> **Work to be completed**
Look through the data below and show every line that includes "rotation".

**** Material shown ****

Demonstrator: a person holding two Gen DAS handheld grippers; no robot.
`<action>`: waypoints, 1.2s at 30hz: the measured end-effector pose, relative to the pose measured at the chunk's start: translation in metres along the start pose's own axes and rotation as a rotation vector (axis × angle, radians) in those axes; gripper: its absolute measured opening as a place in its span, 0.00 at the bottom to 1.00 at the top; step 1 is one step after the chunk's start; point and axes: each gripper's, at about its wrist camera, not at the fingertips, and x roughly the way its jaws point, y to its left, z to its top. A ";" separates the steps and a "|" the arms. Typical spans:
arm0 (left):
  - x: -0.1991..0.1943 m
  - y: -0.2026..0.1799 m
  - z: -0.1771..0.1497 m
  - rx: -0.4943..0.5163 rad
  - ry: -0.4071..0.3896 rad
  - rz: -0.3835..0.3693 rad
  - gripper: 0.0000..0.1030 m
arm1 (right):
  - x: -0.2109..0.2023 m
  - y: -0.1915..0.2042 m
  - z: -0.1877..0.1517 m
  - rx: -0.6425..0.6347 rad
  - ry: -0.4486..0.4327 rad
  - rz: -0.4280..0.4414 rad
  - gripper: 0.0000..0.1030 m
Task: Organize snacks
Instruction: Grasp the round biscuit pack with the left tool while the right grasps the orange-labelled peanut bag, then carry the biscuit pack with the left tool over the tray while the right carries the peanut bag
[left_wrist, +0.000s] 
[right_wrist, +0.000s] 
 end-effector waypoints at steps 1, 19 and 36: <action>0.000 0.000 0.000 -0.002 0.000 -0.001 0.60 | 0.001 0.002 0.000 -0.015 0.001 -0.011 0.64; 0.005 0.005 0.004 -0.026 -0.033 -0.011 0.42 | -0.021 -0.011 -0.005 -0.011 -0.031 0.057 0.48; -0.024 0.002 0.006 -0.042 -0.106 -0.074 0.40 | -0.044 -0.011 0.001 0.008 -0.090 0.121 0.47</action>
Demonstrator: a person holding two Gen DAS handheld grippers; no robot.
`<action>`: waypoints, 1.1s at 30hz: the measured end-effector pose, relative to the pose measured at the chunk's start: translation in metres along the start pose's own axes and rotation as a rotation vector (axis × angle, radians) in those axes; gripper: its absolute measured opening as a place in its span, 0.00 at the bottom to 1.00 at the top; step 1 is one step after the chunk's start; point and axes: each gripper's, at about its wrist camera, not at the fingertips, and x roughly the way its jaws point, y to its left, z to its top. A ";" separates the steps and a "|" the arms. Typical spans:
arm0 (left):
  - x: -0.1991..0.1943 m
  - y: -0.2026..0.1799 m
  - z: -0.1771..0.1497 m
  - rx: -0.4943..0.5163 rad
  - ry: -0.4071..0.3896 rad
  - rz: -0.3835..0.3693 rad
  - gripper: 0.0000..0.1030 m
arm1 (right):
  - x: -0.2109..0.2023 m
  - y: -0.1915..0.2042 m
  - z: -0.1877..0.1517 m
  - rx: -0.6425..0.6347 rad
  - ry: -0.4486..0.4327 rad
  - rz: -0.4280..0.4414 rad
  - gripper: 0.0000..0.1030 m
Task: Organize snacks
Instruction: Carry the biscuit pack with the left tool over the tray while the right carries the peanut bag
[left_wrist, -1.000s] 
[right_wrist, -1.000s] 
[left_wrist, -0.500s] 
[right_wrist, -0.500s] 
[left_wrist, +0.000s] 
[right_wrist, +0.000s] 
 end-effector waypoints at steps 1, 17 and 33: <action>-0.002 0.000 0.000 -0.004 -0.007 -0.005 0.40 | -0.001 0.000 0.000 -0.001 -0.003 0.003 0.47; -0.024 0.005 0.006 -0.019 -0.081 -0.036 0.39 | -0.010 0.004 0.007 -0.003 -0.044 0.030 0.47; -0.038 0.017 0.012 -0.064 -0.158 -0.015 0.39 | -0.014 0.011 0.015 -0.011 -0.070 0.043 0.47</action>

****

> **Response to this exercise**
`<action>`: waypoints, 1.2s at 30hz: the measured end-effector pose, relative to the pose measured at the chunk's start: translation in metres along the start pose's own axes and rotation as a rotation vector (axis × angle, radians) in those axes; gripper: its absolute measured opening as a place in its span, 0.00 at the bottom to 1.00 at the top; step 1 is one step after the chunk's start; point and axes: each gripper's, at about its wrist camera, not at the fingertips, and x roughly the way its jaws point, y to its left, z to its top. A ";" separates the steps and a "|" the arms. Typical spans:
`<action>`: waypoints, 1.1s at 30hz: the measured end-effector pose, relative to the pose measured at the chunk's start: translation in metres along the start pose's own axes and rotation as a rotation vector (axis × angle, radians) in those axes; gripper: its absolute measured opening as a place in its span, 0.00 at the bottom to 1.00 at the top; step 1 is one step after the chunk's start; point and axes: each gripper's, at about its wrist camera, not at the fingertips, and x roughly the way its jaws point, y to its left, z to its top. A ";" separates the steps and a "|" the arms. Typical spans:

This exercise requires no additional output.